5. Future prospects: research on COVID-19 and Gaucher disease
This unprecedented experience does provide important new research avenues to explore. Some of these topics are specific to GD, while others may be generalizable to patients with other rare inborn errors of metabolism. The findings observed can help providers to better serve the community during the pandemic and may help to improve future preparedness. This research may also reveal insights into immune and inflammatory pathways relevant to GD pathogenesis.
- a)Epidemiological studies: There are multiple lines of inquiry that should be pursued to address questions like the following:
- •Is the frequency of infection among patients with GD different than that seen in the general population?
- •Is there a correlation with age, sex, ethnicity, body mass index, blood type or therapy status?
- •Does the GBA1 genotype or a specific GD phenotype impact the activity and progression of co-existing SARS-CoV-2 infection?

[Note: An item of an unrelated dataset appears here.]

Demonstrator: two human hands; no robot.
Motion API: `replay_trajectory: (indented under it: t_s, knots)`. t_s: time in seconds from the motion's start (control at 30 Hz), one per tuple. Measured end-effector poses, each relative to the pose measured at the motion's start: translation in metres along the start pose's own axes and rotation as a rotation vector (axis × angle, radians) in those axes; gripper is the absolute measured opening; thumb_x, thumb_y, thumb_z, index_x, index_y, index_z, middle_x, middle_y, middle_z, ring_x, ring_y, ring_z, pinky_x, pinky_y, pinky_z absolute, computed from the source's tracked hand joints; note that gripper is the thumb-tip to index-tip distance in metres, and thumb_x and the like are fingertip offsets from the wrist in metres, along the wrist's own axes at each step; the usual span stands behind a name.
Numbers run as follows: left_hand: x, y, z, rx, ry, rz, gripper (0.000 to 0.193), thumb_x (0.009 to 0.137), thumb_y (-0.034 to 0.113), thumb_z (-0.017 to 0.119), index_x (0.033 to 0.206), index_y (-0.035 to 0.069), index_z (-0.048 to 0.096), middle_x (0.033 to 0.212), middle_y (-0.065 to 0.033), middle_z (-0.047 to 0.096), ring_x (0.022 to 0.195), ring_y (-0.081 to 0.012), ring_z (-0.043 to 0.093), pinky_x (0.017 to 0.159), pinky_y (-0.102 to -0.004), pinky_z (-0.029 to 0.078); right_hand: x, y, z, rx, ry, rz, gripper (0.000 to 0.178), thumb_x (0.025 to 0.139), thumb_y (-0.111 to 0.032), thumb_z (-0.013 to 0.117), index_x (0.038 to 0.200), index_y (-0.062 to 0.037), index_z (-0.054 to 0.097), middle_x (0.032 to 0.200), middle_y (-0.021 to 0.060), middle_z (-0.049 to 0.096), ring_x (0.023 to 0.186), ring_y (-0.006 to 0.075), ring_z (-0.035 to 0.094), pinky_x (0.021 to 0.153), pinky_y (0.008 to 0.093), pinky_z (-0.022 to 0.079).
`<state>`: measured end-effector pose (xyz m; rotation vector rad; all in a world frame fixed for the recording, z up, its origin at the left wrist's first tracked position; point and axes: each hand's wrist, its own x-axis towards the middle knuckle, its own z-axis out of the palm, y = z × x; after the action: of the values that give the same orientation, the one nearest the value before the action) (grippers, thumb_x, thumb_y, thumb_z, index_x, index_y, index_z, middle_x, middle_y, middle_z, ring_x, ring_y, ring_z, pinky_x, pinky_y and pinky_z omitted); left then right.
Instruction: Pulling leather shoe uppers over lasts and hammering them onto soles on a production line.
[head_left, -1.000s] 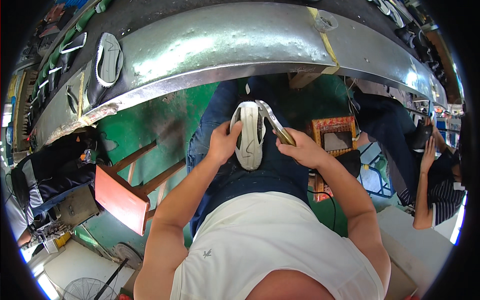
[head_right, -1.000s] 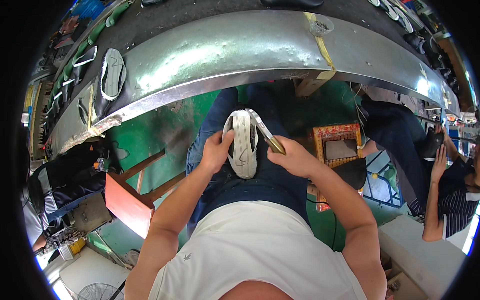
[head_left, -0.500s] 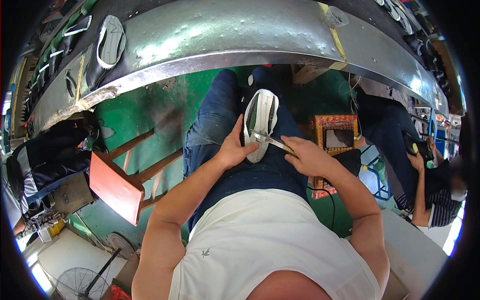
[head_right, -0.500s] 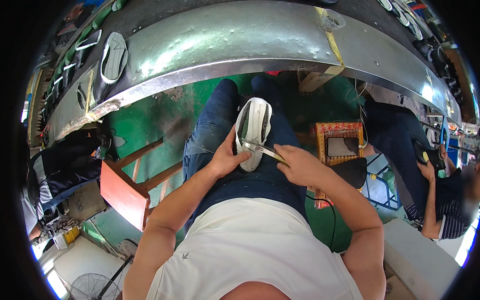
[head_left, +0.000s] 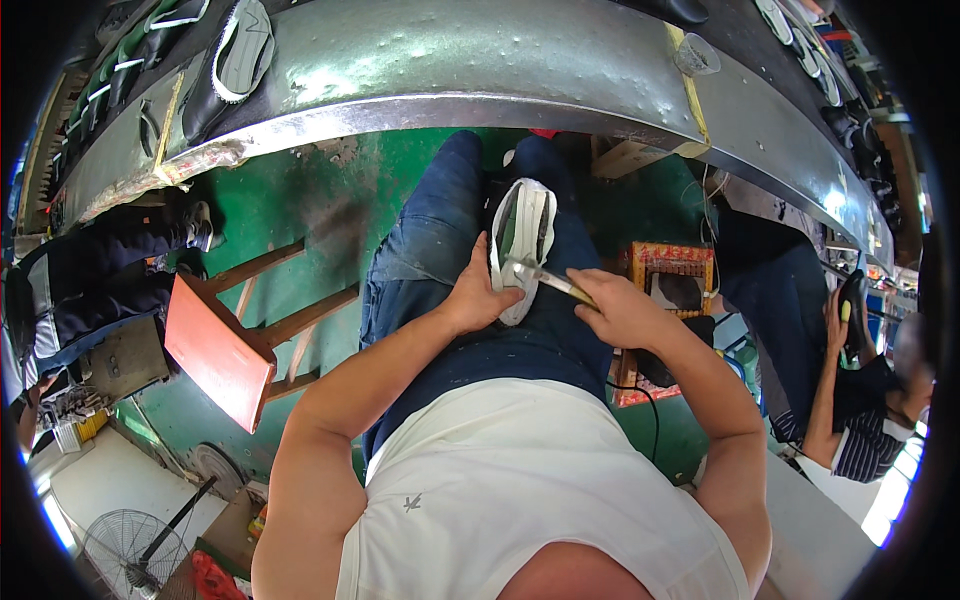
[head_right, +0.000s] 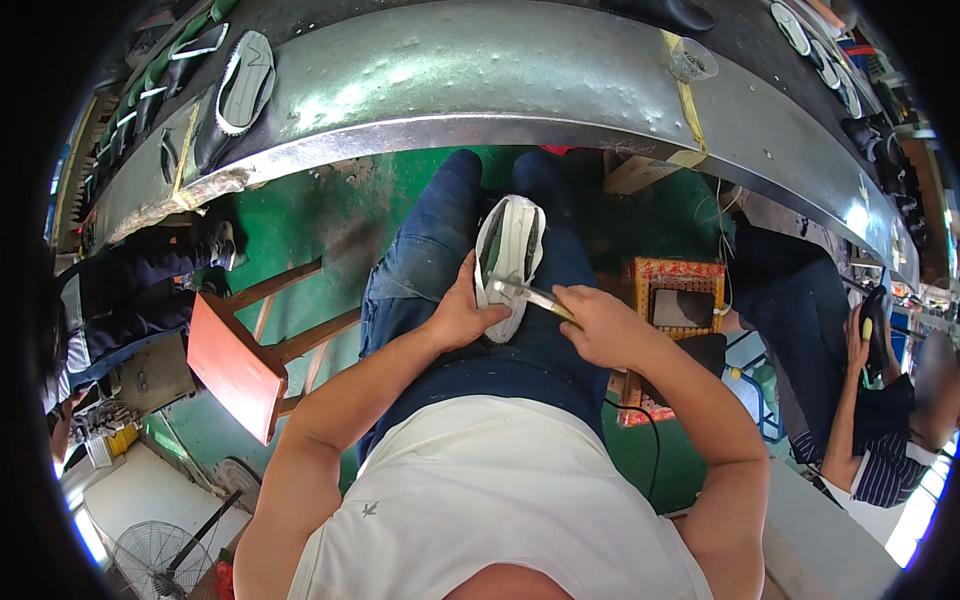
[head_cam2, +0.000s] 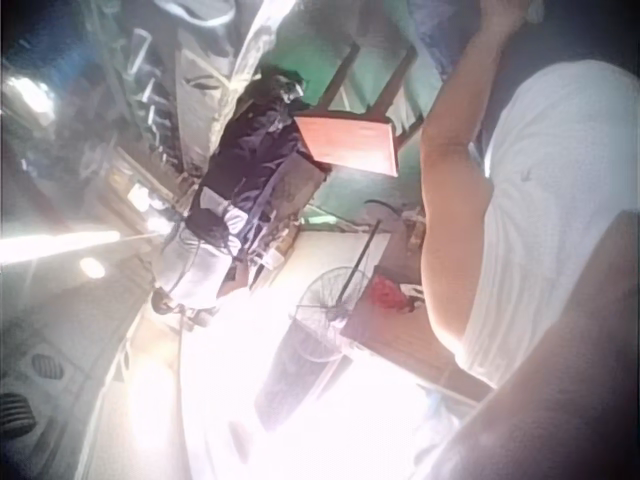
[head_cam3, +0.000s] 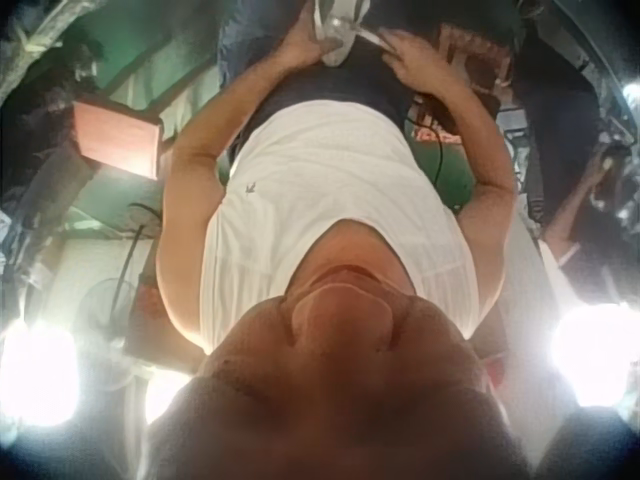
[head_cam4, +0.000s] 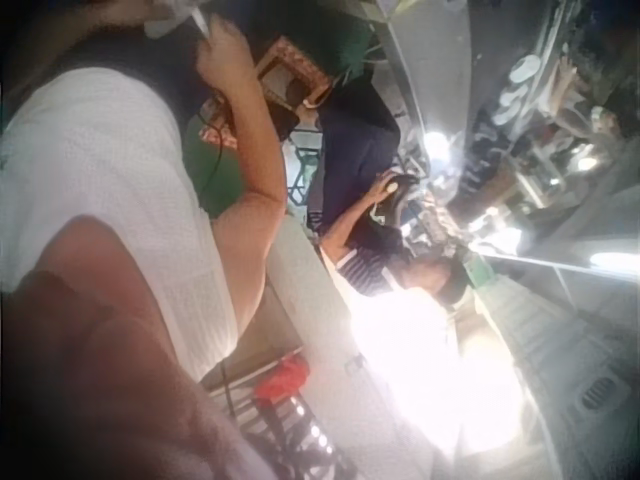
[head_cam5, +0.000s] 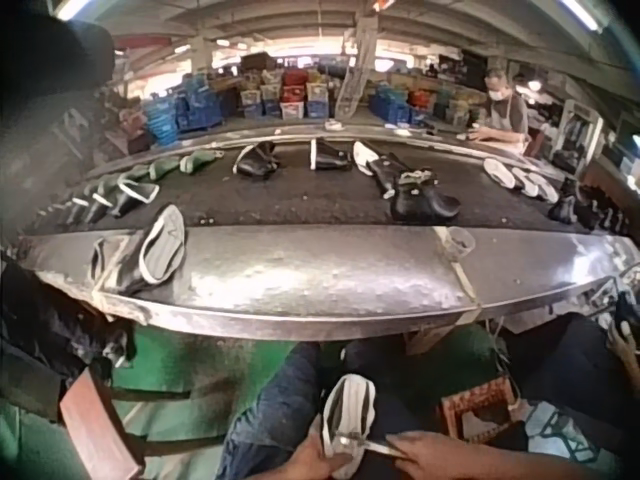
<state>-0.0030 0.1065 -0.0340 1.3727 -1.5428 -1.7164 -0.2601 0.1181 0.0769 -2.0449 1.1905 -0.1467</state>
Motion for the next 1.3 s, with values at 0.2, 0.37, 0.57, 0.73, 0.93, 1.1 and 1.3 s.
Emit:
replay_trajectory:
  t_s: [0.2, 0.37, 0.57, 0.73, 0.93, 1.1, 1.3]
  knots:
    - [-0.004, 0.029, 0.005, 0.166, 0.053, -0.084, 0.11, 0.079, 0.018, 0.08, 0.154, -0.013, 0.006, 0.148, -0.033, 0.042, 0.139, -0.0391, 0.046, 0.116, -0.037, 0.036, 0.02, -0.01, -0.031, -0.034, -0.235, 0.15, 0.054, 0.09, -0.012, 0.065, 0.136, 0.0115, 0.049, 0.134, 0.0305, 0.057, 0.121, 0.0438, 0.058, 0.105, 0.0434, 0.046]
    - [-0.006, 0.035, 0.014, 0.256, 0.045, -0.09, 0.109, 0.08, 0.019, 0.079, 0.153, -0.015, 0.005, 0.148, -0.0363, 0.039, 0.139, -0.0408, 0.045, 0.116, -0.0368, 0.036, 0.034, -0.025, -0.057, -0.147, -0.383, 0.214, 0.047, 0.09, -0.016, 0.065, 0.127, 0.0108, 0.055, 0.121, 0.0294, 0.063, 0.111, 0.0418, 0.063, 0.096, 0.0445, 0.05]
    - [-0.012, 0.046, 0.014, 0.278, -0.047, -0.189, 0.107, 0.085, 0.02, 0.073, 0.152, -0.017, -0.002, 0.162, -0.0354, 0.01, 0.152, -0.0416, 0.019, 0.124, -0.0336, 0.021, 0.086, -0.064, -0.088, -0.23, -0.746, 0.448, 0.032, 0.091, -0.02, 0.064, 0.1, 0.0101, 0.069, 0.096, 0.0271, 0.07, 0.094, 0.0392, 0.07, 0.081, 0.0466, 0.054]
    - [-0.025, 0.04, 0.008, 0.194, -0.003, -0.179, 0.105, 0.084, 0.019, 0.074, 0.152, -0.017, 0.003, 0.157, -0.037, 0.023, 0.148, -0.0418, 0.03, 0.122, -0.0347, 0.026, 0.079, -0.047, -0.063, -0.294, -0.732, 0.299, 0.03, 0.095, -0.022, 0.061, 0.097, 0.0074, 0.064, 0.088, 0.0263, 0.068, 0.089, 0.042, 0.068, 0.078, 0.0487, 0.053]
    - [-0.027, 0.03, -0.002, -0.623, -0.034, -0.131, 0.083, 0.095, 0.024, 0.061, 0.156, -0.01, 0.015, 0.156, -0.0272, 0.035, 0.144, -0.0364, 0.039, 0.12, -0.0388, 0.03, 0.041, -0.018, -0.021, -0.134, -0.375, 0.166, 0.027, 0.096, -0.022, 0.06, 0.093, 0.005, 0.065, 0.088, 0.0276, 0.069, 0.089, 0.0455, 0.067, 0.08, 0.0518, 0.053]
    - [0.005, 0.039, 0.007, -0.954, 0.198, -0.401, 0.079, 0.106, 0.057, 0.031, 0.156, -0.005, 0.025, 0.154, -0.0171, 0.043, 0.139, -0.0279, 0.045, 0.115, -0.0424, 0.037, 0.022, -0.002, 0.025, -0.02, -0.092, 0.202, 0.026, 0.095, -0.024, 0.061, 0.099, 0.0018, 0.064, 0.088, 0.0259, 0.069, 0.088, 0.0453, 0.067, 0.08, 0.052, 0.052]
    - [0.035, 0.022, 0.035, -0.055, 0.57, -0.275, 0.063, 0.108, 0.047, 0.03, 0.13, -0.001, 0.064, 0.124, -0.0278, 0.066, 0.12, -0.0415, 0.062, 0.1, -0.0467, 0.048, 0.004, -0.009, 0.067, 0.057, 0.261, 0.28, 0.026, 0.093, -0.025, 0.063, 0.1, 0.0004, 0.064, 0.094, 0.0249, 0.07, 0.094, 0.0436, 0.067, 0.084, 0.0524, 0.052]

- •What is the pattern and natural history of SARS-CoV-2 infection in GD patients? What is the prevalence of asymptomatic and/or mildly symptomatic COVID-19 positive individuals among patients with mild and more severe manifestation of GD? Do different disease manifestation or comorbidities impact infection rate and/or natural history? Are there specific indicators of prognosis?
- •Because SARS-CoV-2 takes advantage of the lysosomal/endosomal system to infect cells, would genetic variants of genes encoding lysosomal resident-proteins including GBA1 impact SARS-CoV-2 infection course and manifestations?

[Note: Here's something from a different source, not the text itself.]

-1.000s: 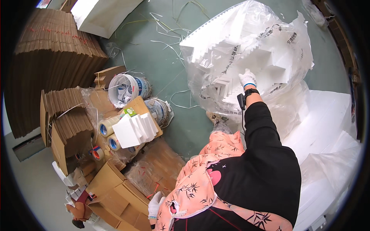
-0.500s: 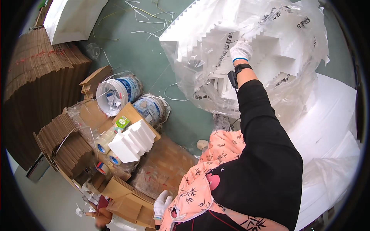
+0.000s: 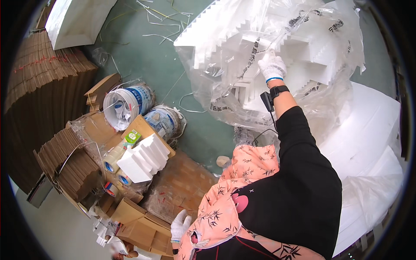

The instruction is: The person assembles a large cardboard box and packs it with white foam corner protectors and a flat white panel. They place the foam pieces into the box corners, insert the panel, and then close and seal the box flaps using a handheld tape dispenser.

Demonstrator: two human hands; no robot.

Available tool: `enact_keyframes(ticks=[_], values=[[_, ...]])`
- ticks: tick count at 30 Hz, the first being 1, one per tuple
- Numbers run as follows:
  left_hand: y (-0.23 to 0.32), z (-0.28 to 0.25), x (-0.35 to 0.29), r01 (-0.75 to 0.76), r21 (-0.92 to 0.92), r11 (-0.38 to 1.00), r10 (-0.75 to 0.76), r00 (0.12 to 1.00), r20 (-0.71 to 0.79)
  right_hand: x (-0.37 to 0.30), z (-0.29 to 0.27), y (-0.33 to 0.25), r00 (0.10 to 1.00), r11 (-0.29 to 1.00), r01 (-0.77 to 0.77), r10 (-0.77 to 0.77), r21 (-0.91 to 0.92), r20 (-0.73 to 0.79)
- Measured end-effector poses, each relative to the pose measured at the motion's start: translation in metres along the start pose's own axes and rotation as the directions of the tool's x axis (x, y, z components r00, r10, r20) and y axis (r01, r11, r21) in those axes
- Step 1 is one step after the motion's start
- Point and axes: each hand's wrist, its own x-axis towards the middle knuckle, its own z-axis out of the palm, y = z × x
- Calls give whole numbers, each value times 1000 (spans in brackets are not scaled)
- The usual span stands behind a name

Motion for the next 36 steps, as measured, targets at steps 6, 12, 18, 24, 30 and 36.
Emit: enact_keyframes(ticks=[6,12,18,24,30,36], values=[[-4,-7,11,-49,53,997,47,998,31,-27,53,85,995,996,-64,59,55,75],[-26,-8,11,-108,51,993,107,994,18,-74,29,128,974,914,-159,207,374,-91],[3,-18,-17,-238,-143,961,233,971,-51,-106,-25,171,940,163,-338,114,927,323],[-4,-44,-42,-539,-515,666,495,836,-235,-287,-75,-52,372,141,-511,-853,848,366],[-113,-86,-80,-726,-231,647,403,583,-705,-589,-23,-173,-403,377,70,-836,923,372],[-282,-112,-144,-960,-154,236,-11,156,-988,-820,12,-170,-694,89,458,-586,885,418]])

- b)The impact of the pandemic on the patient community: Given the significant socioeconomic and psychological implications of the current pandemic, we propose to survey this patient population with an already existing chronic and rare disorder to assess how they perceive their disease has impacted their medical care during the pandemic, as well as their emotional and psychological health. This will help us to better understand what healthcare resource gaps this rare disease community have identified during the COVID-19 pandemic and how these challenges impact the delivery of optimal health care to these and similarly affected patients. It will also be important to evaluate whether any therapy changes or gaps that occurred during this pandemic impacted their disease.

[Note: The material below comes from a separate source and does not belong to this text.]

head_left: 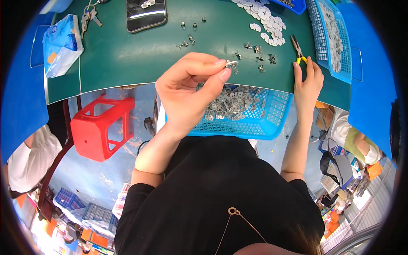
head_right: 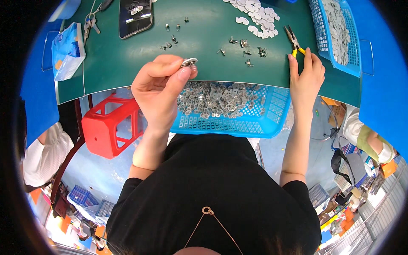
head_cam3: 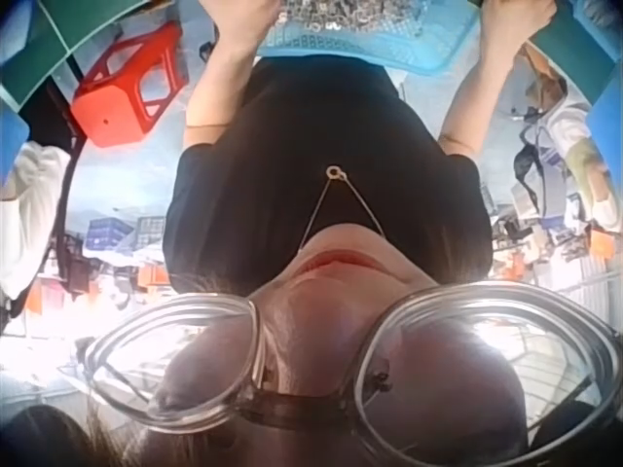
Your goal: Assembling small metal and plastic parts using pliers at a factory workbench.
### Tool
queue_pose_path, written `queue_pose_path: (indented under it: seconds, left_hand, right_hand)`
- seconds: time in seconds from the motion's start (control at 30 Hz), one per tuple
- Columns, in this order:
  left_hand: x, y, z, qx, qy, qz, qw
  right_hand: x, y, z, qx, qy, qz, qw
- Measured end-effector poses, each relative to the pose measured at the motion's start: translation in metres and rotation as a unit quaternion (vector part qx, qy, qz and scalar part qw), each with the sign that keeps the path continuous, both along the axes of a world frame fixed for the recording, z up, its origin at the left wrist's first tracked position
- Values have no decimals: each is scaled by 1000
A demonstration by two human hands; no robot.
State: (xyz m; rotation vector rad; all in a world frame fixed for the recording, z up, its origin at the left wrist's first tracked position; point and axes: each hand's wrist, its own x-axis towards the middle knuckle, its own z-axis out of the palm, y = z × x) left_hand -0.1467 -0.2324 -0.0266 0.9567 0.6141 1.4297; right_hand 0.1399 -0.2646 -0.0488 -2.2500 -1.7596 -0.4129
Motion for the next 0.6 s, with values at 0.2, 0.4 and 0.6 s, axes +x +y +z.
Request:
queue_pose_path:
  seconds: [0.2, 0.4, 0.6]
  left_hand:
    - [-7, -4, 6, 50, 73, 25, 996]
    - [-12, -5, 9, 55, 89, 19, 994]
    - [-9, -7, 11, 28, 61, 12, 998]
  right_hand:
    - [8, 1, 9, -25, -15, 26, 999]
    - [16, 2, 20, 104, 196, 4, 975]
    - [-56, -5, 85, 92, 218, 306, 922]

- c)The response of patients with Gaucher disease to COVID-19 and/or its pharmacological interventions: The prospective collection of clinical samples together with clinical data will enable us to determine the response to the infection (symptomatic and asymptomatic) in patients with GD. This will entail collecting samples and data from patients with and without known infection and testing for viral disease together with assessments of inflammatation and immune status. Of potential concern is the use of hydroxychloroquine in patients with Gaucher disease, as the drug is trapped in lysosomal compartments and distrupts lysosomal function [64]. Therefore, patients with an already pre-existing or inborn lysosomal dysfunction may have an increased risk of adverse effects of the drug. For this reason, we would generally try to avoid treatment with hydroxychloroquine, and strongly discourage the “prophylactic” use of this drug.
6. Conclusions
The 2020 SARS-CoV-2 pandemic has introduced many unanticipated challenges related to the treatment and support of patients with rare disease. Like with GD, other inborn errors of metabolism likely have unique aspects that must be considered during these uncertain times. Prospective plans for patient management and for collecting and communicating disease parameters real-time are essential for providing optimal care during the current pandemic and potentially in the future.